• PROBLEM TO WORK ON: Whenever the string "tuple" turns up in a line below, that line should be copied.

• • • • •

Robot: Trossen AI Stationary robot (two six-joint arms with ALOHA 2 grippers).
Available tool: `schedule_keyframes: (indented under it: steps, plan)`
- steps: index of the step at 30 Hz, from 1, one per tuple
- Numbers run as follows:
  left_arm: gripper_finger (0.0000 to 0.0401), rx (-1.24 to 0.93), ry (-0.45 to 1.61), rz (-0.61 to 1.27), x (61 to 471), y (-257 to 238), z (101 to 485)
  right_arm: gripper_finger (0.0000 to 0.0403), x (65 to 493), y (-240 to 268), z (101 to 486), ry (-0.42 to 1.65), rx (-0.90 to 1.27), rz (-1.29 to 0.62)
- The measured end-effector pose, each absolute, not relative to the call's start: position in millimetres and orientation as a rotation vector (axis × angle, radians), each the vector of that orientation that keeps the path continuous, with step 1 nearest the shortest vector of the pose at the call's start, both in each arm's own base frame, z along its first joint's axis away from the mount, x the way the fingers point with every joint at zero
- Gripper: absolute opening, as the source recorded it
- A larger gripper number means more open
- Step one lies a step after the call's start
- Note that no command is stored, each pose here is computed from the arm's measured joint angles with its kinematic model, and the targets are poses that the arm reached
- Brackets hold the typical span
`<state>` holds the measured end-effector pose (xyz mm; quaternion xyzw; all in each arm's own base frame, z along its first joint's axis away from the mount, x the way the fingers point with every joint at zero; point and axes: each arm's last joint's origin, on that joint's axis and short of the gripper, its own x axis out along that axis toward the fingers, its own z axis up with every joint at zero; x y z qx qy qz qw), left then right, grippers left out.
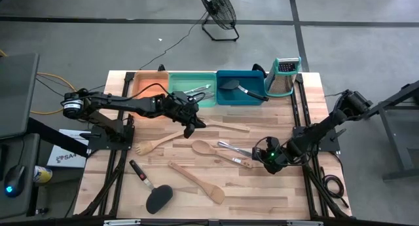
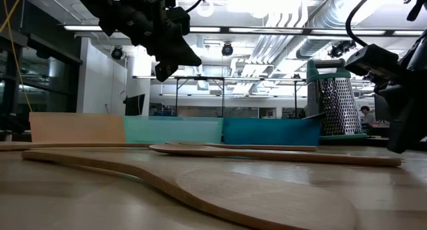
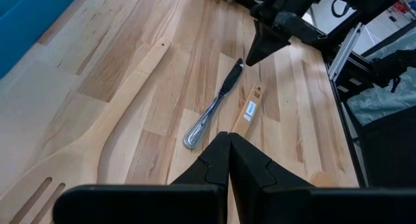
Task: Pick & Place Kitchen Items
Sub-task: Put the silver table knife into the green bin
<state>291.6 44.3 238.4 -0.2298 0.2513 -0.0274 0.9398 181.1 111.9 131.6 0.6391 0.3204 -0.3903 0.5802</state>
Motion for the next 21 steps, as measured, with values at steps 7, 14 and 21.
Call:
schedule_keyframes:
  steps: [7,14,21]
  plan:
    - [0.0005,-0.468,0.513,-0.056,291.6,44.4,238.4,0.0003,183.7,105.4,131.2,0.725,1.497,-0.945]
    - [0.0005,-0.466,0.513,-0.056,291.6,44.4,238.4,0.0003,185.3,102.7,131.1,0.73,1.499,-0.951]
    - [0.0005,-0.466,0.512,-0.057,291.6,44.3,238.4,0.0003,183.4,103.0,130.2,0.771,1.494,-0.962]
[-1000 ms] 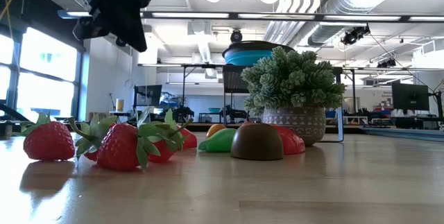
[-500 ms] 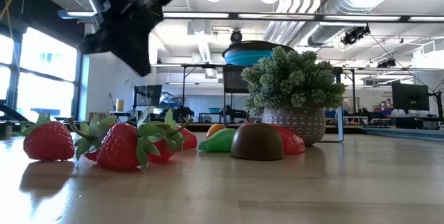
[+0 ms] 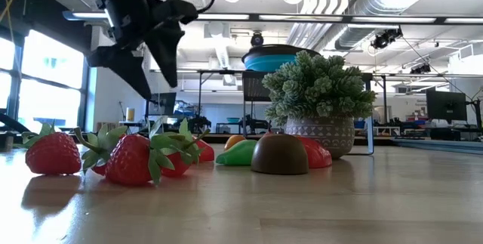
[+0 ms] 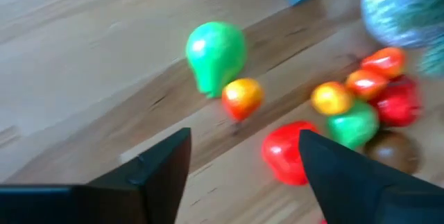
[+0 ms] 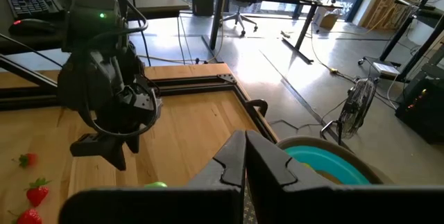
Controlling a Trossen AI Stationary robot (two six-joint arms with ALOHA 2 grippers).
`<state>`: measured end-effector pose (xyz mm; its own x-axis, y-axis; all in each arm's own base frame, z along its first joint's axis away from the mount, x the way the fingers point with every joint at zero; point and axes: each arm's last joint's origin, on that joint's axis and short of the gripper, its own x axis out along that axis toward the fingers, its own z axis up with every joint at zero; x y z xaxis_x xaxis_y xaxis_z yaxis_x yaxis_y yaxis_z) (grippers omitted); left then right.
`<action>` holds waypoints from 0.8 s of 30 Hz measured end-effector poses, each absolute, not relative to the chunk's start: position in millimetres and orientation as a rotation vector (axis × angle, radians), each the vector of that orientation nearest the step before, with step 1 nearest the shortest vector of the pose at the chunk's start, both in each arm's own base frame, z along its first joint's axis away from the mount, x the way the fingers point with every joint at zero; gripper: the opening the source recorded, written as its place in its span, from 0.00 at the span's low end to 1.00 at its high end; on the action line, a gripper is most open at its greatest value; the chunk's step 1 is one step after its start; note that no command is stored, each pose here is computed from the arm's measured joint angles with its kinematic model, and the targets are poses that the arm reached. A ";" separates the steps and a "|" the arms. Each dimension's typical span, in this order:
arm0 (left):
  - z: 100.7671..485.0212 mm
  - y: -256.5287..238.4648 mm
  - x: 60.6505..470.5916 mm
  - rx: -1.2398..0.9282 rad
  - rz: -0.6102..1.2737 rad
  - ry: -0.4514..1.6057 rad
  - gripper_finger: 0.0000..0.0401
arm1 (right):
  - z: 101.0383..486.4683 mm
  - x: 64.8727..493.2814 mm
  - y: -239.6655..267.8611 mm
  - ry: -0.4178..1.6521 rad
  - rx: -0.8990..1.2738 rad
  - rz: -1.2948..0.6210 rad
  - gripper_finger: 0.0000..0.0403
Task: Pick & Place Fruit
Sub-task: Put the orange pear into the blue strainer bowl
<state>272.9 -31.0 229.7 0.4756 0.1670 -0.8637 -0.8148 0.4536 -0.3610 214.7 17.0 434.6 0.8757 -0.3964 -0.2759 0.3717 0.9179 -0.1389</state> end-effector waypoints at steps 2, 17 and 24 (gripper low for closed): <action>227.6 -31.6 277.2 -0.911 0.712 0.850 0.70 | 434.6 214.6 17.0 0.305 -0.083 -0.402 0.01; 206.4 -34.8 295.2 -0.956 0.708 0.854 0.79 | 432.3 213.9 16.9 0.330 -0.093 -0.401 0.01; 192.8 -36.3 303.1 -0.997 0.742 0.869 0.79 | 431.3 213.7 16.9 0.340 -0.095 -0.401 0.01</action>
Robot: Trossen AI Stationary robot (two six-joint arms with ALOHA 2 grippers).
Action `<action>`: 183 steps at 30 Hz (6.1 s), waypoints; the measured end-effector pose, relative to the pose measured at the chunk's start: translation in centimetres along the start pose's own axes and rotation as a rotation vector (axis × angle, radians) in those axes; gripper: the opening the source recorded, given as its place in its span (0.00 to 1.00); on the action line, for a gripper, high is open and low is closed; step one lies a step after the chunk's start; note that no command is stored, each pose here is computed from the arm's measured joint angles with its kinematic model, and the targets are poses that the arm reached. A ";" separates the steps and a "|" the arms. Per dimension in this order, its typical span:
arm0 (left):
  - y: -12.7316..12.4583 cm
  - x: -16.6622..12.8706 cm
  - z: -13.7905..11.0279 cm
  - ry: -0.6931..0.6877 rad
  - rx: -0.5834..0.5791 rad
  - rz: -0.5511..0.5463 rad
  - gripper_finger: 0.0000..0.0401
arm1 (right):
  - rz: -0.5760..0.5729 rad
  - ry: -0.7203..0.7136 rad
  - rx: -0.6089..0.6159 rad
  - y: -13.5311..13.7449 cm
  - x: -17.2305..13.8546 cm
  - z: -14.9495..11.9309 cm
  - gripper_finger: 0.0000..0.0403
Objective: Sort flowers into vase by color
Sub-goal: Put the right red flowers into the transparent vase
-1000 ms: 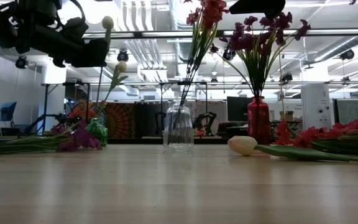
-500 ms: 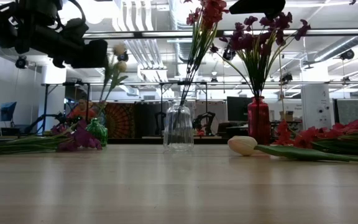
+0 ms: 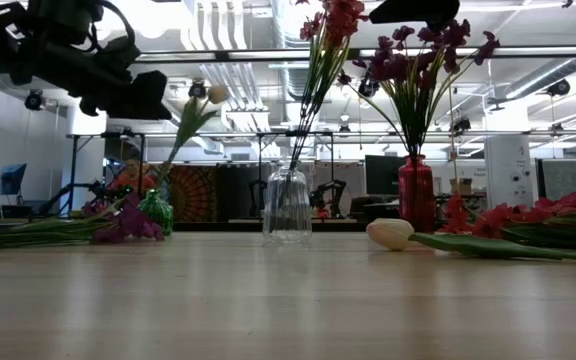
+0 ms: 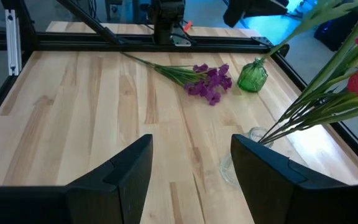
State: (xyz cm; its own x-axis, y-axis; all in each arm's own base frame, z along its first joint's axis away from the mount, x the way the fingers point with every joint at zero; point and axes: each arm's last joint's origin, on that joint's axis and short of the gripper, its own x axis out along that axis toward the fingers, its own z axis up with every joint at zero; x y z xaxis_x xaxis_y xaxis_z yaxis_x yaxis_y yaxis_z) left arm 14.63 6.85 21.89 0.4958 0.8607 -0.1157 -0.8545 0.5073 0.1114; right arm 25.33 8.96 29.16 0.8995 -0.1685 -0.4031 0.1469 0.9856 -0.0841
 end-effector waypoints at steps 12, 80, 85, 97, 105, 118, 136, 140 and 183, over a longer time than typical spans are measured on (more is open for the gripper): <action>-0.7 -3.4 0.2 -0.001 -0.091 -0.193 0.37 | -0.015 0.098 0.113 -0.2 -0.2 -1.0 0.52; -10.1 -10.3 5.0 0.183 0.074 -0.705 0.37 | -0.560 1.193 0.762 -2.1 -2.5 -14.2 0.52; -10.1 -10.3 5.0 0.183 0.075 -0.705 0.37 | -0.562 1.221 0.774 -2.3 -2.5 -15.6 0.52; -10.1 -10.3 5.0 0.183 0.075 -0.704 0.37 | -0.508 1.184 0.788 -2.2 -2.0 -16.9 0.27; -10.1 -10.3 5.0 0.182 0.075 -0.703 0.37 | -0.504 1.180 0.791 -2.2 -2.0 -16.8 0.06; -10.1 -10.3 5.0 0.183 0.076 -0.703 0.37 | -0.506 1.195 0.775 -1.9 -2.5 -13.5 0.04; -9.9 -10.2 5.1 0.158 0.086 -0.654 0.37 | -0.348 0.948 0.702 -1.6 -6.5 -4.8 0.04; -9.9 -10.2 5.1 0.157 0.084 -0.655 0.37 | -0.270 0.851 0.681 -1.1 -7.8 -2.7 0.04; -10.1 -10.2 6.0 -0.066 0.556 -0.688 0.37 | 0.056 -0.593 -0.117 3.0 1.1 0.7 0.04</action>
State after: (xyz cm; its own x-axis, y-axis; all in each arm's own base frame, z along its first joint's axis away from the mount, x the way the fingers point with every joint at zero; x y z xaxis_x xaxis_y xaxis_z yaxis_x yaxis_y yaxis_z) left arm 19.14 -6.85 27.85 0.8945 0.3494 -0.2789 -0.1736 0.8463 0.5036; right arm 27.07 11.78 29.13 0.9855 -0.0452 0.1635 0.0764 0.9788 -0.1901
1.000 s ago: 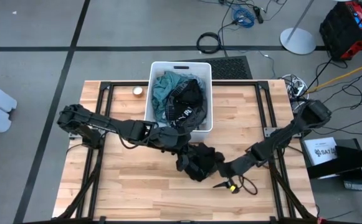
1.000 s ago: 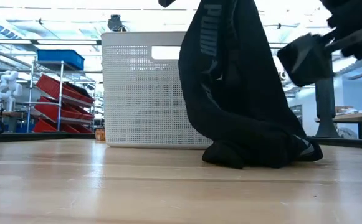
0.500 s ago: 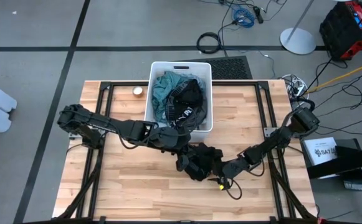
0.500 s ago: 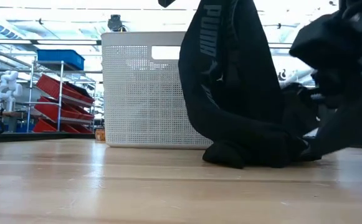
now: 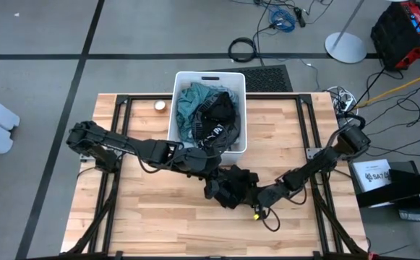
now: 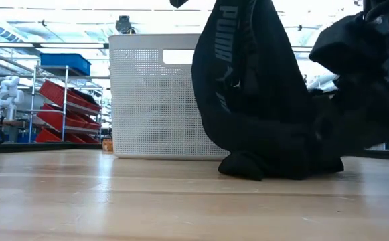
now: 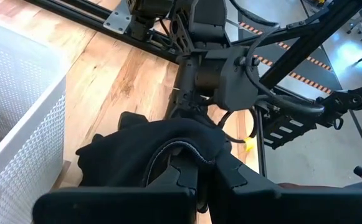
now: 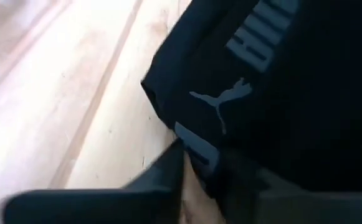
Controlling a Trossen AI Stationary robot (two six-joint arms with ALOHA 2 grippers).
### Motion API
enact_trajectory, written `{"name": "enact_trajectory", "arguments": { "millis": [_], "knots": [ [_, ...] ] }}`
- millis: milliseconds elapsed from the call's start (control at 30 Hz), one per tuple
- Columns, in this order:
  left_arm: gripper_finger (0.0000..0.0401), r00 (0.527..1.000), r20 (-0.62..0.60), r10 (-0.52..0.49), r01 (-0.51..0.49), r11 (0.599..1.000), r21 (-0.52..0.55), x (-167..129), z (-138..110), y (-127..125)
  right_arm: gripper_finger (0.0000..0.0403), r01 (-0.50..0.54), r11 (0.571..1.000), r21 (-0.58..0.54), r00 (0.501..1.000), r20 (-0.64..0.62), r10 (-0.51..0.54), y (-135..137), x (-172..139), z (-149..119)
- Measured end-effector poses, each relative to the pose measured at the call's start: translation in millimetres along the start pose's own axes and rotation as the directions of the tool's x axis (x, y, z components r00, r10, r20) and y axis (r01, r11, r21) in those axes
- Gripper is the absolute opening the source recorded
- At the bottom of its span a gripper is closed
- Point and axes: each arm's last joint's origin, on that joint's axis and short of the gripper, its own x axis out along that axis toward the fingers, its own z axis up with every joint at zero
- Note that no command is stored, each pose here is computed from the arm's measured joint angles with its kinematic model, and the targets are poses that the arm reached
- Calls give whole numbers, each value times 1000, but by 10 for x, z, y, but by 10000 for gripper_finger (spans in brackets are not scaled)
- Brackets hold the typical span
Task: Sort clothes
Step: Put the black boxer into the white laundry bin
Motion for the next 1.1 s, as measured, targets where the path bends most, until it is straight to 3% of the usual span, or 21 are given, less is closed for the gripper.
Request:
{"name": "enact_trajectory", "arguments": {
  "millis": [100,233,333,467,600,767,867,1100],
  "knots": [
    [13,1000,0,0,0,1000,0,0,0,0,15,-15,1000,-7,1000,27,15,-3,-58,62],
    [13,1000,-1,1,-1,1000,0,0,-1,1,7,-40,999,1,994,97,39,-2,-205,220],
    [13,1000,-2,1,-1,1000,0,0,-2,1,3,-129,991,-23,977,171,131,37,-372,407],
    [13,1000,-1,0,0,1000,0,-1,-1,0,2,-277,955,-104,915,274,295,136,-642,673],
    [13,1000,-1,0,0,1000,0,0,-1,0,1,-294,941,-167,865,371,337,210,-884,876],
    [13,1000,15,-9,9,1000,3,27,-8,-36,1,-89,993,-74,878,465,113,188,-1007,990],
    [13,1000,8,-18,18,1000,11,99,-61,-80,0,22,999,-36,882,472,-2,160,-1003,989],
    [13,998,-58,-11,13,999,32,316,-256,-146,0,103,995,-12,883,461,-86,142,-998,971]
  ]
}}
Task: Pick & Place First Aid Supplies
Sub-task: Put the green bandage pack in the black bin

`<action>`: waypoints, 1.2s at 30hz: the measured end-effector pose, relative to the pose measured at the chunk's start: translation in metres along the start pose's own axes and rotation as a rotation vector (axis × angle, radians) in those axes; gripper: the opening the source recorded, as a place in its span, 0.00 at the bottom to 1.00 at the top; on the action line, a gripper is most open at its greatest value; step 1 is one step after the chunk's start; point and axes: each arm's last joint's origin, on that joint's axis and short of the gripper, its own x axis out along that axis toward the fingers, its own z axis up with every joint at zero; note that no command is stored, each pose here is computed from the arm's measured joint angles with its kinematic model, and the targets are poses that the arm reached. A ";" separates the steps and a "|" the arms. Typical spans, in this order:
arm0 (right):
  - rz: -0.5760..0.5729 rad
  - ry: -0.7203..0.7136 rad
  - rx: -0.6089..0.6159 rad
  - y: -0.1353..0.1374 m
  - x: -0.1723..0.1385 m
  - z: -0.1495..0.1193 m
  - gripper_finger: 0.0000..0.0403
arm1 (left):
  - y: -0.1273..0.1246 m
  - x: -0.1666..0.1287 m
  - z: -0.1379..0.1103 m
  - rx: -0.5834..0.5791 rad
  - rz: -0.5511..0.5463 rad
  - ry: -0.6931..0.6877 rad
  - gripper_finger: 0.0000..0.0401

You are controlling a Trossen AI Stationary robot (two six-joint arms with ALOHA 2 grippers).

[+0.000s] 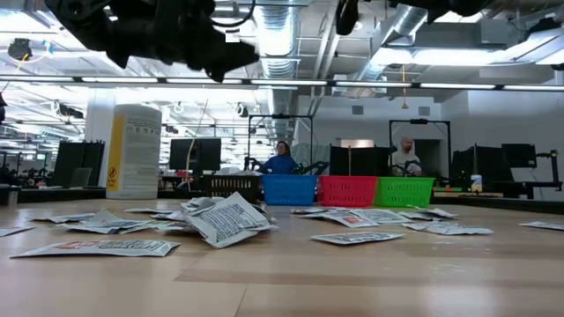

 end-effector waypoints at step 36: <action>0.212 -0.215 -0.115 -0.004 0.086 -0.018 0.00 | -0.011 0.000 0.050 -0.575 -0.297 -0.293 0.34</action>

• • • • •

• ANSWER SECTION:
- steps: index of the step at 30 Hz, from 1, one per tuple
- millis: milliseconds elapsed from the call's start (control at 30 Hz), one per tuple

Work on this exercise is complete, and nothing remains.